Scotland has become the first place in the UK where a drug that aims to prevent HIV will be available on the NHS.
The drug, PrEP, has been approved by the Scottish Medicine Consortium (SMC) and has been shown to reduce the risk of infection in people who are high risk by more than 90%.
Campaigners who had fought for the drug to be made available welcomed the decision, saying Scotland had "made history".
They say PrEP is a "vital opportunity" to reduce the number of new HIV cases.
Dr Alan MacDonald, SMC chairman, said the drug "when used together with safer sex practices may help to reduce the spread of HIV".
The NHS in England has announced a large scale clinical trial of the drug, which has the brand name Truvada, in 2017-18.
HIV Scotland, the Terrence Higgins Trust Scotland, Waverley Care and NAT (National Aids Trust) campaigned for the drug to be made available in the PrEP4Scotland Coalition.
The group said in a statement: "We applaud the SMC for taking this bold step to tackling HIV in Scotland.
"PrEP provides opportunities to reinvigorate how people at higher risk of HIV exposure engage with testing and prevention opportunities, and it is a vital opportunity to make a real reduction in the number of new HIV transmissions."
NAT chief executive Deborah Gold said the "game-changing prevention tool has the potential to massively reduce HIV rates and turn Scotland into a model internationally of how to do HIV prevention well".
Robert McKay, national director for the Terrence Higgins Trust Scotland, said: "Today, Scotland has made history in the fight against the HIV epidemic.
"PrEP can now be used as a vital tool - alongside condom use, regular testing and early treatment - to help bring an end to HIV transmission in Scotland.
"Not only will this make a life-changing difference to individuals by protecting them from a lifelong and stigmatised condition, but for every person who would have become HIV positive without PrEP, NHS Scotland will save £360,000 in lifetime treatment costs."
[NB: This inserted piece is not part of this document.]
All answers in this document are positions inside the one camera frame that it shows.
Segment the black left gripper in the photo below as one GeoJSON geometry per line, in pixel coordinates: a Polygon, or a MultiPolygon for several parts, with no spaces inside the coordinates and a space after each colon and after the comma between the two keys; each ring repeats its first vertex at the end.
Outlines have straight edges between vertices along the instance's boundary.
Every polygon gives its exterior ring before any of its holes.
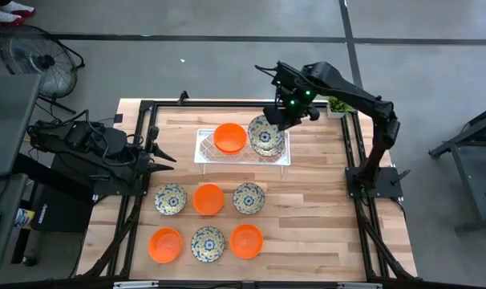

Gordon Garioch, 53, from Aberdeen, who is taking a generic version of the drug which he buys online, said: "For me PrEP is a reassurance - I used to worry all the time. I have always been cautious, but some of my friends have been cautious and got HIV.
"Taking PrEP has allowed me to take control of my sexual health, and therefore both my physical and mental health.
"I feel by taking PrEP I am being responsible to myself, but I am also being responsible to my sexual partners."